Sin embargo, mientras profesionalmente comenzaba a crecer, por dentro seguía existiendo aquel joven que necesitaba ser aceptado. La peluquería terminó convirtiéndose, sin que él lo advirtiera, en el escenario perfecto para buscar esa aprobación que durante tantos años había perseguido. Cada clienta nueva representaba una oportunidad. Cada recomendación era una confirmación de que estaba haciendo las cosas bien. Cada comentario positivo alimentaba una sensación que duraba poco y que rápidamente necesitaba volver a ser reforzada.
Él sentía que llegaba desde otro lugar

Era un chico del barrio Provincias Unidas, sin apellidos conocidos, sin contactos importantes y con una personalidad que muchas veces desbordaba cualquier molde.
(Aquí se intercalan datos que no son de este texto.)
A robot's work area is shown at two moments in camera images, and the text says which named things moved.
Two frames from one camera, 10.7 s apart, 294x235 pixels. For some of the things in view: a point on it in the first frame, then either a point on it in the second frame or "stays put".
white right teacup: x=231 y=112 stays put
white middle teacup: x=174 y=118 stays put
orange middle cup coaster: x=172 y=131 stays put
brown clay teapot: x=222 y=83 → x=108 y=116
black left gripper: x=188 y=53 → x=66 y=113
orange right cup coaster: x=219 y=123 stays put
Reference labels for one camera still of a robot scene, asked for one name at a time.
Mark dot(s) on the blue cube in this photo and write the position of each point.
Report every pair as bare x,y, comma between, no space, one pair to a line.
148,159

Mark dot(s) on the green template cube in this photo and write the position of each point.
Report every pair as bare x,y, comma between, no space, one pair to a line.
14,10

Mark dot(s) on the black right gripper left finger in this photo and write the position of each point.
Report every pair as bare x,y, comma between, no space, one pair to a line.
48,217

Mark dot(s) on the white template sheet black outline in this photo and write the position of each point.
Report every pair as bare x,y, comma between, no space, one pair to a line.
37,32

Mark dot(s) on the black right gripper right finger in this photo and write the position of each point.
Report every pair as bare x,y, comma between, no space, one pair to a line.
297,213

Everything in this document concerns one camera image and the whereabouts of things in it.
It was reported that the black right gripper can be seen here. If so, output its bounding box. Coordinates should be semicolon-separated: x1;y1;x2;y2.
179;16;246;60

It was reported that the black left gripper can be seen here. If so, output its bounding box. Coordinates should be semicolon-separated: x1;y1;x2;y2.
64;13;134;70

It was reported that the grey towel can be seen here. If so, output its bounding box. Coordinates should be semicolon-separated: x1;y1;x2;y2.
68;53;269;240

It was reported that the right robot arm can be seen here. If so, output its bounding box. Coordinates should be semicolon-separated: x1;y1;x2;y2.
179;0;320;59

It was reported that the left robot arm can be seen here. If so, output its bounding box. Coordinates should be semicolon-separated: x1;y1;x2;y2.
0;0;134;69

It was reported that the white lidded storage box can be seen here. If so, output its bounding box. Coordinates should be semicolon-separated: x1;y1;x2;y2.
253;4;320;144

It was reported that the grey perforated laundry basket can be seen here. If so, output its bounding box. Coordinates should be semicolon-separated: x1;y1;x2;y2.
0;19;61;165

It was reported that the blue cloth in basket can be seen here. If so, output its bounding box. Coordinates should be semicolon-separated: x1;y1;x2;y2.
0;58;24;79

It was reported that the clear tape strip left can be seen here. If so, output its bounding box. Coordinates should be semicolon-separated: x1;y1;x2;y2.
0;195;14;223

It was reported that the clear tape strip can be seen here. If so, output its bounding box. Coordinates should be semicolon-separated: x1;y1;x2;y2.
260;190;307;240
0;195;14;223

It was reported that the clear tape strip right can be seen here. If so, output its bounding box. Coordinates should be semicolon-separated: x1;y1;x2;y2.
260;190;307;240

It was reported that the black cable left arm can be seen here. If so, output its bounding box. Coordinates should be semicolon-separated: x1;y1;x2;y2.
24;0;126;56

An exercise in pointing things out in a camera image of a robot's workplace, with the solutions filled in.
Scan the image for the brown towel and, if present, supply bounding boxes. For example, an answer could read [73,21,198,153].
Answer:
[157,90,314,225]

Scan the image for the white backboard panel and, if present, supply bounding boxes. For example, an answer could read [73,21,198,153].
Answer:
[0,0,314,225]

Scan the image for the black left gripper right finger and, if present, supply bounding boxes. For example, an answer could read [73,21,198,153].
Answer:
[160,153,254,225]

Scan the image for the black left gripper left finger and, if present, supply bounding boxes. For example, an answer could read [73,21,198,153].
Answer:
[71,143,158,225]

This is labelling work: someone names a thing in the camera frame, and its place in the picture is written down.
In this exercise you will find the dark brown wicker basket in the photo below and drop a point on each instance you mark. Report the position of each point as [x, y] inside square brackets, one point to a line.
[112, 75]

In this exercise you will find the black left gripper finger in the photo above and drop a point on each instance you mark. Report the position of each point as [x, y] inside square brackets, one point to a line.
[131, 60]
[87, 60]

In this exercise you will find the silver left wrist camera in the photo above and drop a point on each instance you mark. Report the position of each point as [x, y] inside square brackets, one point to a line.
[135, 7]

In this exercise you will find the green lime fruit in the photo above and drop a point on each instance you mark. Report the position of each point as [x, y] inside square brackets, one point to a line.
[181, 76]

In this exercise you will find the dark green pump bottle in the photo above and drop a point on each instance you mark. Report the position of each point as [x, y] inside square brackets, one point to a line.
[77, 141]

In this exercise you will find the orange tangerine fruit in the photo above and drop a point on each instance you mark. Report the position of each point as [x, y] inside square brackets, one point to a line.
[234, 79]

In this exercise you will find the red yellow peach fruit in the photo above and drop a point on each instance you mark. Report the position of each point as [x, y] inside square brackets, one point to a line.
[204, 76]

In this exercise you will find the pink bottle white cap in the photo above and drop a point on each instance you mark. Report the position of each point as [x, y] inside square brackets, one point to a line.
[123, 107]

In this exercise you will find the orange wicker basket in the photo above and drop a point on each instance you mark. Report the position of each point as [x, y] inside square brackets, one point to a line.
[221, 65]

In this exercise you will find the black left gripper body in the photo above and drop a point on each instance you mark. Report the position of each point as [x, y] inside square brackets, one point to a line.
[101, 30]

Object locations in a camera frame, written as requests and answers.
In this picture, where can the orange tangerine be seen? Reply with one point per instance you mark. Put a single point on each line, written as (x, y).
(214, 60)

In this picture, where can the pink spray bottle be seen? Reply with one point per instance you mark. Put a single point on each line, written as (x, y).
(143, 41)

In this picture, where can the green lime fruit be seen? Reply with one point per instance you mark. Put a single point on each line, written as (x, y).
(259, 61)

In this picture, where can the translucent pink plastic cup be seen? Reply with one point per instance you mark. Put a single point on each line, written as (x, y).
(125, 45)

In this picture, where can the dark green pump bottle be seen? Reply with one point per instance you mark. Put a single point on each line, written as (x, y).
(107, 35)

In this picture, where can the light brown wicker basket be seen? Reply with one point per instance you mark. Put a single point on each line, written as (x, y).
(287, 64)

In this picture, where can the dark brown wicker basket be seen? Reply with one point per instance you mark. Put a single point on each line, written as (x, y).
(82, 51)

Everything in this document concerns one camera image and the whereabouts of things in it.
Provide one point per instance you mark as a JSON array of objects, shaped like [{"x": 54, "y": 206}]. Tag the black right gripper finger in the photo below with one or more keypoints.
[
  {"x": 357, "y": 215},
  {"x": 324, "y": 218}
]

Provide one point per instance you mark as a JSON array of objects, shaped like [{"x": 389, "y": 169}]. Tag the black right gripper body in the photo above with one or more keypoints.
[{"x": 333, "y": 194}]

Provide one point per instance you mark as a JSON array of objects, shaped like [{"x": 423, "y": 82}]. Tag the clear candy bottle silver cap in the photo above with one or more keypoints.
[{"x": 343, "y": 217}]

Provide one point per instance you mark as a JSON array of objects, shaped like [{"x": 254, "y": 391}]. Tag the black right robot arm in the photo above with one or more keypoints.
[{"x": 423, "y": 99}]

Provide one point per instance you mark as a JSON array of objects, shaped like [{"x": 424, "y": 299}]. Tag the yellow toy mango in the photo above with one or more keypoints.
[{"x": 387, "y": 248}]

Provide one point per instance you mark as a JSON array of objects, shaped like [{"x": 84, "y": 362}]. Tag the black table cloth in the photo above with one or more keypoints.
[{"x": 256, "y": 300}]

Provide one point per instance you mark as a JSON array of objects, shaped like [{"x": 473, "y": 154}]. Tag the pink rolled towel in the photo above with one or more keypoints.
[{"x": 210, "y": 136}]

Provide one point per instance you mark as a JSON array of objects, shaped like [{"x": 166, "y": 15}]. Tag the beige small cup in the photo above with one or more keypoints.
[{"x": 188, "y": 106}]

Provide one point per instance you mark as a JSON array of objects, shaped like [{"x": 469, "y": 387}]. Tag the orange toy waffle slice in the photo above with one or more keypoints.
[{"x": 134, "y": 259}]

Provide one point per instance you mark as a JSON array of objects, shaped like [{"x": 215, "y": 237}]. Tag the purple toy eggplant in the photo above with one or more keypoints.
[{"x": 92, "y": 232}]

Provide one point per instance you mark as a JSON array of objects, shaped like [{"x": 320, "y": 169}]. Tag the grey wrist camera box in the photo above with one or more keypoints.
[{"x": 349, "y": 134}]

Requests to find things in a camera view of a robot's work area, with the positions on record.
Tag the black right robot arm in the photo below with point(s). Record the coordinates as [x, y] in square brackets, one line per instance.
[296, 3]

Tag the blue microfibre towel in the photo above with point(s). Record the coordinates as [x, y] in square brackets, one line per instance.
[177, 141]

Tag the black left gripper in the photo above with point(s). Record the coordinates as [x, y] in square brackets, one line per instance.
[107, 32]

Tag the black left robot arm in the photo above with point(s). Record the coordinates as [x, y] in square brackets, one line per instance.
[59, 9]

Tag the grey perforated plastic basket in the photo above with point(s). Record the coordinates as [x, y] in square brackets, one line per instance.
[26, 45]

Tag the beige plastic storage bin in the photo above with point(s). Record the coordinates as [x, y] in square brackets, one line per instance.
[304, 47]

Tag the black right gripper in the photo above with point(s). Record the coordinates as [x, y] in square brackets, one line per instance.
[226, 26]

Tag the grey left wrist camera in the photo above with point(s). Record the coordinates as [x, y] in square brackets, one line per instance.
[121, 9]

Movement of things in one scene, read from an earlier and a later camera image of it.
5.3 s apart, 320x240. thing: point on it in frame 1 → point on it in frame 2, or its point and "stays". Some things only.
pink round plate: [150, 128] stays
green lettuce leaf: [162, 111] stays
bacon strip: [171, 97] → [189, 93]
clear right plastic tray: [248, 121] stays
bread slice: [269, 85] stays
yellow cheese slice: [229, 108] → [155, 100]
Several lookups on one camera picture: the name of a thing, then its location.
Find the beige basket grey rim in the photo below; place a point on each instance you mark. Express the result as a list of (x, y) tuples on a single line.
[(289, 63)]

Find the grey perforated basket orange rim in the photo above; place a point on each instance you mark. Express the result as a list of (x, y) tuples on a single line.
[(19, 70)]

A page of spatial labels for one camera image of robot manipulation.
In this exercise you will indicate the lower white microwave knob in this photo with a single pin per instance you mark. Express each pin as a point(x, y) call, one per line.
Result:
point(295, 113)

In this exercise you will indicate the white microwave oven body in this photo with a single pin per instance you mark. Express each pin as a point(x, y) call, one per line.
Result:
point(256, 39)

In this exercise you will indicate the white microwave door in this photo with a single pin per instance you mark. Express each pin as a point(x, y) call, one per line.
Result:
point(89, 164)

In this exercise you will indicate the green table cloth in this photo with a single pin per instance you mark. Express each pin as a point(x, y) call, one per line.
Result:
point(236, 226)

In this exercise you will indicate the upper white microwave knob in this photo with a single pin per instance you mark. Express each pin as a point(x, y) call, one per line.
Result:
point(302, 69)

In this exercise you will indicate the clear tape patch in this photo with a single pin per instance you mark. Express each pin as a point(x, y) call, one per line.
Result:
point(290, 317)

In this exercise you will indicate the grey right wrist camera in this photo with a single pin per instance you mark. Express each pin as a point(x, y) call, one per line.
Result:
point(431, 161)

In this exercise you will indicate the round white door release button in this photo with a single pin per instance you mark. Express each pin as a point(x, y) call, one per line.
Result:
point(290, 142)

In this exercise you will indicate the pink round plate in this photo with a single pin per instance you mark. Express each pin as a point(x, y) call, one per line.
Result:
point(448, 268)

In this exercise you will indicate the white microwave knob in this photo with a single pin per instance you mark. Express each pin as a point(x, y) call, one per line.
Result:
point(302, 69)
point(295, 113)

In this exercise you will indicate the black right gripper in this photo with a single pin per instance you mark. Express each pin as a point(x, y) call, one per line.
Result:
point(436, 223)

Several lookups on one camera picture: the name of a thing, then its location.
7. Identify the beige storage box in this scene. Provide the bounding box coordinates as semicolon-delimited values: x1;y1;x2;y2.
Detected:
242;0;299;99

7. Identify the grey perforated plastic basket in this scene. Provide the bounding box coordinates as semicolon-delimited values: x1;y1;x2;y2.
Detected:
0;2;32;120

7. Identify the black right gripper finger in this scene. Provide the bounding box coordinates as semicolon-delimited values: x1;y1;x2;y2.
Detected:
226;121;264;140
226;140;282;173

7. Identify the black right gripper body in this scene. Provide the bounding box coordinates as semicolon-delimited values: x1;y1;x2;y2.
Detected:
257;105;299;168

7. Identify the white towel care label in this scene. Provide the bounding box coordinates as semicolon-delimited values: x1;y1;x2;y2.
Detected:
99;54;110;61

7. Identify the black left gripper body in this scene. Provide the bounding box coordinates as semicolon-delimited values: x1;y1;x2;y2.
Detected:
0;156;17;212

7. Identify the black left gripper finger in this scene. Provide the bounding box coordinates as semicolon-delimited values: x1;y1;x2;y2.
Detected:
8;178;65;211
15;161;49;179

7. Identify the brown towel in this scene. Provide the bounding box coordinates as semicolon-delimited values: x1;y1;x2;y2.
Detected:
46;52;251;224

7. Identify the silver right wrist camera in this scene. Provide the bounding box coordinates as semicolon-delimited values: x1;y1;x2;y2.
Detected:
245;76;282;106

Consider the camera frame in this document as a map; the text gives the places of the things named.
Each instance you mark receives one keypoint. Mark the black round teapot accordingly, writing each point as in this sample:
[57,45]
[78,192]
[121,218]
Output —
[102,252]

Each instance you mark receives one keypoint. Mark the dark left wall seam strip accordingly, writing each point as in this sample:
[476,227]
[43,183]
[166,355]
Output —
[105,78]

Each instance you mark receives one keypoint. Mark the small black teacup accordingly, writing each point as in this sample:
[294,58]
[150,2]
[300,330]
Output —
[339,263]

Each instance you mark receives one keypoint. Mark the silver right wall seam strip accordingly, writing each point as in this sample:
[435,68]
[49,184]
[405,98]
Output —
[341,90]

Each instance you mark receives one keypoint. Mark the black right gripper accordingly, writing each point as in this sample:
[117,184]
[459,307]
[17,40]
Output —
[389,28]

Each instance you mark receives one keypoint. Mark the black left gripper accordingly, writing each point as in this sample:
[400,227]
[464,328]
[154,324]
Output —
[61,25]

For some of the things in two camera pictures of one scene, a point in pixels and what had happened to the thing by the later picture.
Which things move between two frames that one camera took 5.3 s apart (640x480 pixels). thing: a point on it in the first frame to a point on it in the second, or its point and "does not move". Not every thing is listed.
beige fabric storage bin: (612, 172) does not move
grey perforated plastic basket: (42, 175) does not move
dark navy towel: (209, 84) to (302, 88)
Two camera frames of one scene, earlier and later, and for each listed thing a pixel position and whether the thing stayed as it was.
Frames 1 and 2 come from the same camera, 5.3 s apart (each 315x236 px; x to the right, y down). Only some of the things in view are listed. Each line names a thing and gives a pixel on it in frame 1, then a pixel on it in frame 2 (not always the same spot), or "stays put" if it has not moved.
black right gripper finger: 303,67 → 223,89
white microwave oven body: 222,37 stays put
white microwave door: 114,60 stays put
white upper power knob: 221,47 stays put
No era el peluquero sofisticado que algunos imaginaban. Era alguien que hablaba demasiado, que hacía chistes, que se interesaba por la vida de sus clientes y que encontraba en las conversaciones una parte tan importante del trabajo como el propio corte de cabello.
Con el tiempo comprendió que justamente ahí estaba su mayor diferencia.
Mientras algunos ofrecían únicamente un servicio, él empezaba a construir un vínculo.
"No quiero que la gente se acuerde del Dani que le cortó el pelo. Quiero que se acuerde del Dani con el que habló", suele decir.
La frase resume casi toda su filosofía de trabajo.
En su peluquería nunca se habla solamente de estética. Allí circulan historias de vida, preocupaciones familiares, proyectos laborales, separaciones, nacimientos, enfermedades y alegrías cotidianas. Daniel escucha tanto como habla. Y cuando decide compartir algo de su propia experiencia, no lo hace para ocupar el centro de la escena, sino porque cree que las vivencias personales también pueden ayudar a otros.
"Muchas veces me dicen que en dos minutos les conté mi vida. Pero también pasa al revés. En esos dos minutos la otra persona termina contándome parte de la suya."
Ese intercambio espontáneo terminó convirtiéndose en una marca registrada de su trabajo.
Con los años, el nombre "Daniel del Río" dejó de ser solamente el de un peluquero para transformarse en una referencia dentro de la ciudad. Las recomendaciones comenzaron a multiplicarse. Las redes sociales hicieron el resto. Llegaban clientas de distintos barrios de Resistencia, de otras localidades e incluso personas que, cuando regresaban a la provincia, esperaban para volver a atenderse con él.
Sin proponérselo, había logrado algo que muy pocos profesionales consiguen: que su nombre trascendiera al propio local.